Es imposible pretender encasillar a Morphine en un género, pues lo mismo se nutre del funk más vibrante, del garage más filoso, que de un blues enraizado y, sobretodo, de un jazz volátil e intenso. Sus mejores discos son Cure for Pain (1993) y The Night (2000). El primero es un plato de exquisitos y diversos sabores que van desde el desparpajo cachondo de “Buena”, la emancipadora “I´m Free Now”, la tierna “Candy” (con un Sandman entrañable y luminoso) y la hermosa y melancólica pieza que da título al álbum, “Cure for Pain”, que muchos consideran un atinado epitafio del bajista: “Algún día habrá una cura para el dolor. Ese día voy a tirar todas mis drogas”. Tristemente sabemos cuál terminó siendo tan anhelada “cura”.



The Night es un disco completamente diferente. Para empezar es un lanzamiento post mortem, lo cual ha acrecentado su aura mítica. Es un disco de contrastes y netas. No le da miedo airar lo peor de la miseria humana. Lo hace con una música de tonos en su mayoría graves, pero sin resistirse a embates melódicos y armónicos salvajes. Después de escuchar temas como “So Many Ways” es fácil imaginarse a la banda bajo el negro influjo del Bitches Brew (1970) de Miles Davis (no era secreta la admiración que los de Boston profesaban por el legendario trompetista). En The Night también habita una criatura romántica, como en la pieza homónima, donde la pasión se sublima en ternura y viceversa, todo esto dentro de un desolado paisaje sonoro. Una obra maestra de casi cinco minutos de música y poesía: “Eres la noche, Lilah. Pequeña niña perdida en el bosque. Un cuento de hadas, el inexplicable. Una historia para dormir, la que mantiene las cortinas cerradas. Y espero que me aguardes porque no lo lograría sin ti”.
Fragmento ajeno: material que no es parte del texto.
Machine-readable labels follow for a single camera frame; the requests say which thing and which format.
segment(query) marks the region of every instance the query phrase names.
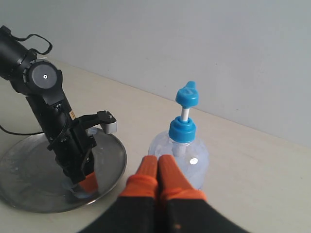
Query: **white pump stem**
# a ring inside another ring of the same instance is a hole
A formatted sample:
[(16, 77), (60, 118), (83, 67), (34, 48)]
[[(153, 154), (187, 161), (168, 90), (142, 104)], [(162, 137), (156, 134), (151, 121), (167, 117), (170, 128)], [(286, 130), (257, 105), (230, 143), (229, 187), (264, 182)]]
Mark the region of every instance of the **white pump stem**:
[(188, 117), (189, 117), (189, 111), (190, 111), (190, 108), (182, 108), (181, 109), (181, 120), (182, 121), (188, 121)]

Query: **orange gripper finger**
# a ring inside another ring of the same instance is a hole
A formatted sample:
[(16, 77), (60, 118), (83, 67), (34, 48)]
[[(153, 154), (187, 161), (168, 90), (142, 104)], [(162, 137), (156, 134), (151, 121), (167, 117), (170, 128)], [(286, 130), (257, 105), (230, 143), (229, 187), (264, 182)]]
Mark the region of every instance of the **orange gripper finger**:
[(95, 193), (98, 190), (98, 183), (96, 179), (96, 174), (93, 171), (91, 174), (88, 174), (85, 180), (79, 182), (79, 185), (86, 191), (87, 193)]
[(172, 155), (162, 155), (159, 159), (159, 172), (163, 185), (161, 198), (171, 199), (203, 199), (207, 200), (204, 192), (192, 187), (180, 171)]
[(135, 175), (128, 178), (126, 188), (119, 197), (152, 197), (157, 192), (157, 158), (153, 155), (145, 156)]

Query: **blue pump head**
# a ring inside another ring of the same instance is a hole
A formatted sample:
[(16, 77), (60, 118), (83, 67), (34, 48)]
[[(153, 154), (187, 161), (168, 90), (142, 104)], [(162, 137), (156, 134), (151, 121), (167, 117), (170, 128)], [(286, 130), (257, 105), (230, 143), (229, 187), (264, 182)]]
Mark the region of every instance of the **blue pump head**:
[(199, 92), (194, 81), (188, 82), (177, 92), (176, 102), (182, 106), (182, 113), (171, 122), (169, 137), (179, 143), (192, 142), (195, 139), (196, 126), (188, 114), (189, 109), (199, 103)]

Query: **black cable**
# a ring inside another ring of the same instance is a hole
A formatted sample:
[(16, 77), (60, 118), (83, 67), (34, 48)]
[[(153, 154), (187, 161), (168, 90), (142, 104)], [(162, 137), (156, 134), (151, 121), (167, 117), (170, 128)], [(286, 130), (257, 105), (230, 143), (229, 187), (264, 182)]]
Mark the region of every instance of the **black cable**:
[(68, 127), (67, 127), (67, 122), (68, 122), (68, 115), (65, 113), (65, 116), (66, 116), (66, 119), (65, 119), (65, 123), (64, 123), (64, 126), (63, 126), (63, 129), (62, 131), (59, 133), (59, 135), (48, 145), (48, 150), (52, 150), (55, 143), (58, 142), (61, 138), (64, 137)]
[(2, 131), (4, 131), (5, 133), (11, 134), (11, 135), (17, 135), (17, 136), (32, 136), (32, 135), (38, 135), (38, 134), (43, 133), (43, 132), (36, 132), (36, 133), (15, 133), (15, 132), (11, 132), (11, 131), (6, 130), (6, 129), (3, 128), (1, 125), (0, 125), (0, 129), (1, 129)]

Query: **white wall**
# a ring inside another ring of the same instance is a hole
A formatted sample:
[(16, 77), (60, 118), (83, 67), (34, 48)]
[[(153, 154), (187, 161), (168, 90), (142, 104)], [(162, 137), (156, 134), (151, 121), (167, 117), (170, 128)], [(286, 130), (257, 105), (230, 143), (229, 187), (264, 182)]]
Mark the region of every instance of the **white wall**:
[(311, 147), (309, 0), (1, 1), (53, 58), (170, 99), (195, 80), (199, 109)]
Otro rasgo de The Night (y de toda la discografía de la morfina) es su explícito arrojo sexual, para lo cual el bajeo de Sandman era esencial, como en “A Good Woman is Hard to Find”, donde sin recato lanza la fulminante sentencia contra esas hambrientas mantises: “Ella me envolvió. Me guardó para después. No me dejó de ninguna manera penetrarla. Supongo que era lo que necesitaba. Una buena mujer es difícil de encontrar. Viviré para amar en otra ocasión. Una buena mujer es difícil de encontrar”. La atmósfera de esta canción es terrorífica, siniestra, pero también de gran sensualidad. Sólo Morphine podría lograr semejante mezcla. Este conjunto, como en el caso de otros artistas y grupos como Captain Beefheart o Primus, sólo son equiparables con ellos mismos.



A pesar de lo sencillo que es en la actualidad conseguir y escuchar música, Morphine ha permanecido como una banda underground, un gusto sólo para quienes se atreven a rascar en los más oscuros recovecos de la noche, para esos amantes a quienes el amanecer asusta o difumina. Su historia, aunque efímera y trágica, ha permanecido discreta y elegante, como la de Jeff Buckley o Steve Marriott, sin la vulgar promoción sensacionalista del “Club de los 27” o de efigies como Ian Curtis. Como diría José Agustín: “Veneradas, pero nunca venerables”.